▶ [Exercise] Copy the lines below exactly, starting at the one with "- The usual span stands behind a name" and ending at the one with "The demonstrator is", and leave out any picture.

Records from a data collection
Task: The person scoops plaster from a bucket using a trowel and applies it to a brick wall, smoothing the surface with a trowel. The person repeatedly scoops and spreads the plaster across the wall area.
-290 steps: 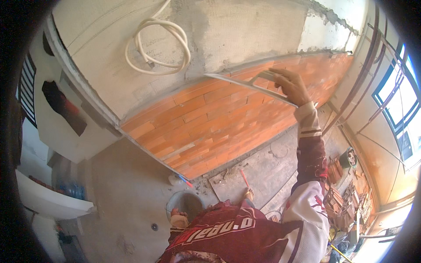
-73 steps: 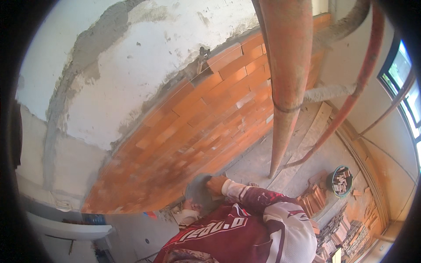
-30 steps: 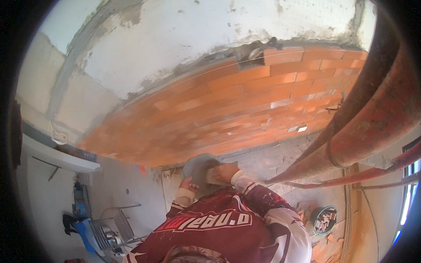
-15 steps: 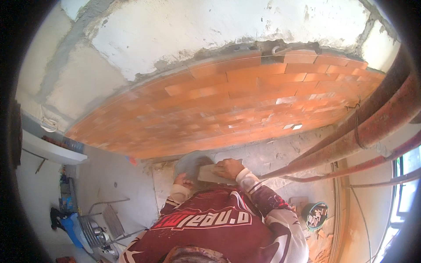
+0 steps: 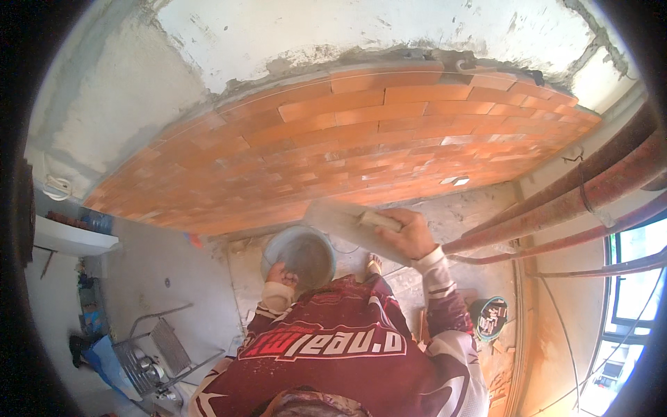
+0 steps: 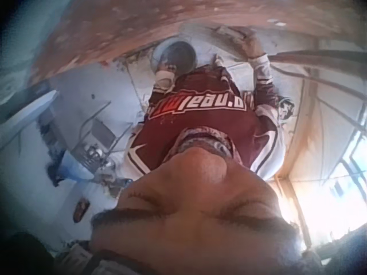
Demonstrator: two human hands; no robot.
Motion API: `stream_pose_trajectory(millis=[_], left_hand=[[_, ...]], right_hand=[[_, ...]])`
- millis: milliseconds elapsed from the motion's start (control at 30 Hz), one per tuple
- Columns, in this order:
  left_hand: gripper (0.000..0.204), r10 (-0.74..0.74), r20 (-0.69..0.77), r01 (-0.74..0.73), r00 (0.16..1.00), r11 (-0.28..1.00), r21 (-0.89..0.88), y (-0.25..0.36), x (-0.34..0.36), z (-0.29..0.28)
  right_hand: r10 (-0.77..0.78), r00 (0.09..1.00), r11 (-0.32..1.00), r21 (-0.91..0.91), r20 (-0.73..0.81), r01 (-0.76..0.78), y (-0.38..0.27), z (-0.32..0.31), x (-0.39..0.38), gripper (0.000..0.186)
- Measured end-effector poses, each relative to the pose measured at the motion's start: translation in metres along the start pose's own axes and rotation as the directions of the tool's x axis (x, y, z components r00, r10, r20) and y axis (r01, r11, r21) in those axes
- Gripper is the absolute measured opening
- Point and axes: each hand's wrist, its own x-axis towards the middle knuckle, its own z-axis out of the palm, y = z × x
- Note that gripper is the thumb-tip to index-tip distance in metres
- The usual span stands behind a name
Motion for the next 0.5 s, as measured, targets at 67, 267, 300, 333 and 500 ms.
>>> stream_pose_trajectory(millis=[67, 267, 300, 333, 500], left_hand=[[0.018, 0.004, -0.009, -0.004, 1.000, 1.000, -0.017, 0.005, -0.005, 0.002], [0.019, -0.020, 0.060, 0.022, 0.998, 0.999, -0.037, 0.013, 0.008, -0.010], [0.019, -0.021, 0.056, 0.022, 0.998, 0.999, -0.033, 0.015, 0.008, -0.009], [0.020, -0.022, 0.051, 0.023, 0.998, 0.999, -0.027, 0.016, 0.009, -0.010], [0.017, -0.026, 0.052, 0.030, 0.998, 0.996, -0.079, 0.014, 0.021, -0.018]], right_hand=[[0.008, 0.998, 0.999, -0.051, -0.061, -0.012, -0.025, -0.022, -0.001, 0.033], [-0.116, 0.946, 0.944, -0.330, -0.302, 0.010, -0.125, -0.090, -0.004, 0.033], [-0.155, 0.926, 0.916, -0.401, -0.344, 0.005, -0.145, -0.098, -0.004, 0.033], [-0.217, 0.901, 0.872, -0.489, -0.376, 0.006, -0.162, -0.108, -0.003, 0.032], [-0.451, 0.848, 0.634, -0.769, -0.278, 0.085, -0.225, -0.146, 0.033, 0.027]])
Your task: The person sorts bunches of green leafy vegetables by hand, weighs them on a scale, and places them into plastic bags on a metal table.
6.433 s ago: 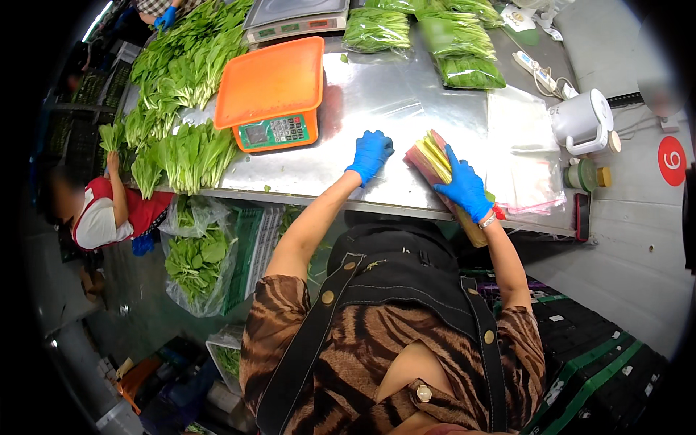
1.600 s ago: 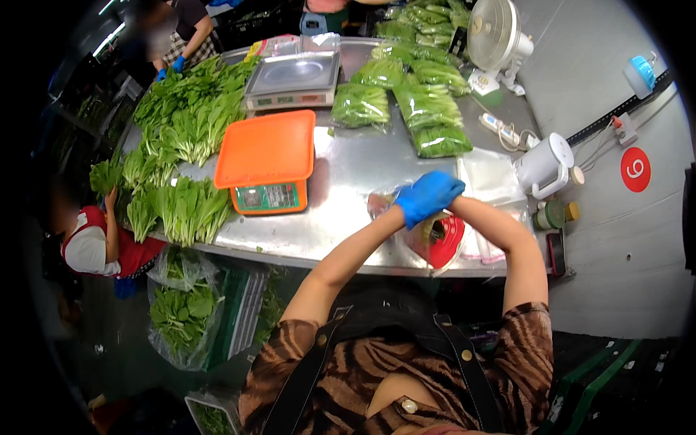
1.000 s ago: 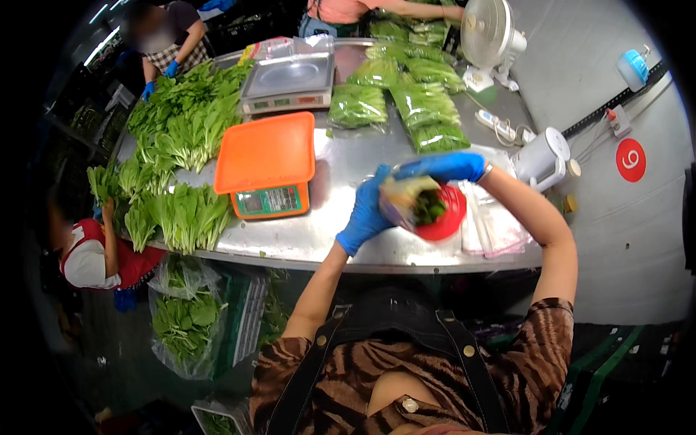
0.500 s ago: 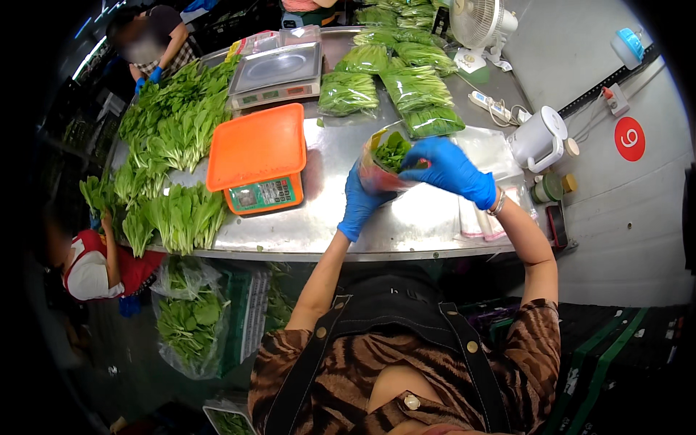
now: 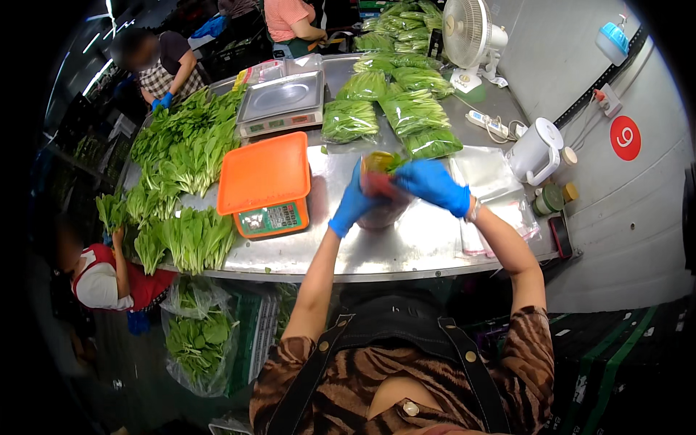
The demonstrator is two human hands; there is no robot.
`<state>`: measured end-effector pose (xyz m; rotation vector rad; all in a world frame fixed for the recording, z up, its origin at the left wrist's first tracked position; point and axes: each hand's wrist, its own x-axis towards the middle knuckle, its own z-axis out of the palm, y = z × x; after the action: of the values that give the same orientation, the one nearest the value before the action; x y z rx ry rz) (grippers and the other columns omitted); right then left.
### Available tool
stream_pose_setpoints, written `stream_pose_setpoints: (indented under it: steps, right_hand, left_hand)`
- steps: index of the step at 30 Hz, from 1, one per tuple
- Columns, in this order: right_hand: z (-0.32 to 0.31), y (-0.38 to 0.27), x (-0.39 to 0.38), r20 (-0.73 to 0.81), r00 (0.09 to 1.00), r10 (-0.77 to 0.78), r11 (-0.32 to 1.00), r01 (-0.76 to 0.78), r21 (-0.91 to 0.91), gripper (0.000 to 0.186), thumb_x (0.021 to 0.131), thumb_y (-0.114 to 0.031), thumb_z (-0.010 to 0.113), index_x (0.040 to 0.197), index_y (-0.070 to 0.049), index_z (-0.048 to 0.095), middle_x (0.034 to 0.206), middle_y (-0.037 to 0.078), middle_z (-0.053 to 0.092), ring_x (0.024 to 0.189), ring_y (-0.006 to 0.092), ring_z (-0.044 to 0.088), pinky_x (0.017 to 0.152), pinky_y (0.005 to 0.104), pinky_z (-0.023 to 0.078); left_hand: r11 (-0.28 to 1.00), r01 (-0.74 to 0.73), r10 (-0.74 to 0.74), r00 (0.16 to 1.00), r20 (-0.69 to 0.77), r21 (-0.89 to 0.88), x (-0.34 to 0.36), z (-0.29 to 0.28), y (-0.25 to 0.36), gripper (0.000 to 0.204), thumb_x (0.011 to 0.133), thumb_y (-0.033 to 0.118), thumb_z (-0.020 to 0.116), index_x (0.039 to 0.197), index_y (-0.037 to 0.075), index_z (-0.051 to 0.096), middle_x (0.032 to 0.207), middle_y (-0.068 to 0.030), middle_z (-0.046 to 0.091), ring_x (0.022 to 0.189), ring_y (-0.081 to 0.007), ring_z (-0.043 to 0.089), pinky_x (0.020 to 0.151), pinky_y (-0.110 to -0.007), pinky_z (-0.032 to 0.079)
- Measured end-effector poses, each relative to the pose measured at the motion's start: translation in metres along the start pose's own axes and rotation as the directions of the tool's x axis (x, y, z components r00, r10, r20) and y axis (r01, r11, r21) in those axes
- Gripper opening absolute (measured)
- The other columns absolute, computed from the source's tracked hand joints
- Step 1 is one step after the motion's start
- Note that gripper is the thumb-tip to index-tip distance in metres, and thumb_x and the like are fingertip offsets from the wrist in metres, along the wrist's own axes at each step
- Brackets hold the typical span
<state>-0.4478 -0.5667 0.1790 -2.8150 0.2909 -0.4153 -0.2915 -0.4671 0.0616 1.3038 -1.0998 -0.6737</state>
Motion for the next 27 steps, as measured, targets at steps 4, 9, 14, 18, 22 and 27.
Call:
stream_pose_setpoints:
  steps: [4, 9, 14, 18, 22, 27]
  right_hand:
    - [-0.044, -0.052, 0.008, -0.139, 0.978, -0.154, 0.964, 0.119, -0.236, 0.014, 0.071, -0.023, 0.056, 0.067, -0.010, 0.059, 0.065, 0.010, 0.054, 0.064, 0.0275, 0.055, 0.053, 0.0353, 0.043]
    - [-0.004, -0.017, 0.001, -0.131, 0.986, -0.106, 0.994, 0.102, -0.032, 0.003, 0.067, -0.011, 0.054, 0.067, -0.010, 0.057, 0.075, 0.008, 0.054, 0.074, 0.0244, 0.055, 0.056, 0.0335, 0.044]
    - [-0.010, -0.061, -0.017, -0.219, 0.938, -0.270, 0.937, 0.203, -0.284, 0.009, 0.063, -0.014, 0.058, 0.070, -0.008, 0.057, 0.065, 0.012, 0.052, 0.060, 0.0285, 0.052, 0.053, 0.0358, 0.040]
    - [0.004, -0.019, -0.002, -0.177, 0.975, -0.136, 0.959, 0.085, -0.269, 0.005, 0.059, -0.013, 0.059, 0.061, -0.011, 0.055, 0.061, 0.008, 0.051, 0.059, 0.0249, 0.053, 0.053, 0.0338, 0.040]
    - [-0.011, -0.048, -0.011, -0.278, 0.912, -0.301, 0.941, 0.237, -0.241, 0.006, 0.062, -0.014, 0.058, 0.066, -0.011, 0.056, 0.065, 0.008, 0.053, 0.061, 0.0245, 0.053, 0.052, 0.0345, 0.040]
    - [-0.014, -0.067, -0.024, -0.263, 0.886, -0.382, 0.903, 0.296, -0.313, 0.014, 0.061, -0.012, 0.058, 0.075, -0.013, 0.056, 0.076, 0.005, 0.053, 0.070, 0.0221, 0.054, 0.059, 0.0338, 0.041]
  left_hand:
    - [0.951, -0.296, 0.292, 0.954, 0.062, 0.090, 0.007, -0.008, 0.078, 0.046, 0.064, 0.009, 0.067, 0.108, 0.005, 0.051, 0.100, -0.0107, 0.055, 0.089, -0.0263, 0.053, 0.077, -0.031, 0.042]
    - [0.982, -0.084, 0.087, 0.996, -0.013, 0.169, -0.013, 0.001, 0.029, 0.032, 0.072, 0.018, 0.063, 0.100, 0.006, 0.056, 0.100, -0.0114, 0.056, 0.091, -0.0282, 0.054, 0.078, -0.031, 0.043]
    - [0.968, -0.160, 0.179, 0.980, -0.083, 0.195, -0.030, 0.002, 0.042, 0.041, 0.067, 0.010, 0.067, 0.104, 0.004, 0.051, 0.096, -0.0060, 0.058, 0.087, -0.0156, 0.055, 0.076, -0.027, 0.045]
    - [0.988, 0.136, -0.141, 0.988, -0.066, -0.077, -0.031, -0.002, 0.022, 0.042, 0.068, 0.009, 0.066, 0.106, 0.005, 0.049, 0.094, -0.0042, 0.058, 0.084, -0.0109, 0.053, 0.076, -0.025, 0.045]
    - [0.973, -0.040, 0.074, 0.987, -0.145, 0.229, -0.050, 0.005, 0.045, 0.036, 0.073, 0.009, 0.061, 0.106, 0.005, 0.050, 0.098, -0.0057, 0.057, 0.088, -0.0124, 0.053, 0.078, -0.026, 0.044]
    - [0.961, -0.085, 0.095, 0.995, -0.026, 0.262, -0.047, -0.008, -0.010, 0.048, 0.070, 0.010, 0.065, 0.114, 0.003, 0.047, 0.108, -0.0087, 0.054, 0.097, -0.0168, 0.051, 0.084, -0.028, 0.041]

▶ [Answer section]
- The usual span stands behind a name
Motion for the next 0.5 s, as measured, targets at 67, 267, 300, 333 and 500 ms.
>>> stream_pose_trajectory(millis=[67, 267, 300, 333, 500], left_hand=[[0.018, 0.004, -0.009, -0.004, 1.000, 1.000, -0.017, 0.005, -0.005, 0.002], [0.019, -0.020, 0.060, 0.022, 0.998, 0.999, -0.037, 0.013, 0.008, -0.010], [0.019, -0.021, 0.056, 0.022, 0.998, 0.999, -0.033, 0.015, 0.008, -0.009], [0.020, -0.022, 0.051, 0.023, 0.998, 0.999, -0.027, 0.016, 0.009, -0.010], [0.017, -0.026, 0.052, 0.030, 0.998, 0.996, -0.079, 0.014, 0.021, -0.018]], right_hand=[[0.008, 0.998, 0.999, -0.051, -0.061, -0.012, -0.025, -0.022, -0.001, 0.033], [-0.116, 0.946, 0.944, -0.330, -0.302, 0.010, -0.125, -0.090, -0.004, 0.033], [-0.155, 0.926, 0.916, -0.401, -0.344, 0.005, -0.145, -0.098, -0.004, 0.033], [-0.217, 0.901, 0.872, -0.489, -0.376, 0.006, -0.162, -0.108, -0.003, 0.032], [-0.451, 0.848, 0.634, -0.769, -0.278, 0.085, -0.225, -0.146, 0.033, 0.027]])
Your task: The person sorts bunches of green leafy vegetables by hand, weighs them on a scale, and places them into plastic bags on a metal table.
6.433 s ago: 
1.600 s ago: 
1.000 s ago: 
0.500 s ago: 
now: 
The demonstrator is two human hands; there is no robot.

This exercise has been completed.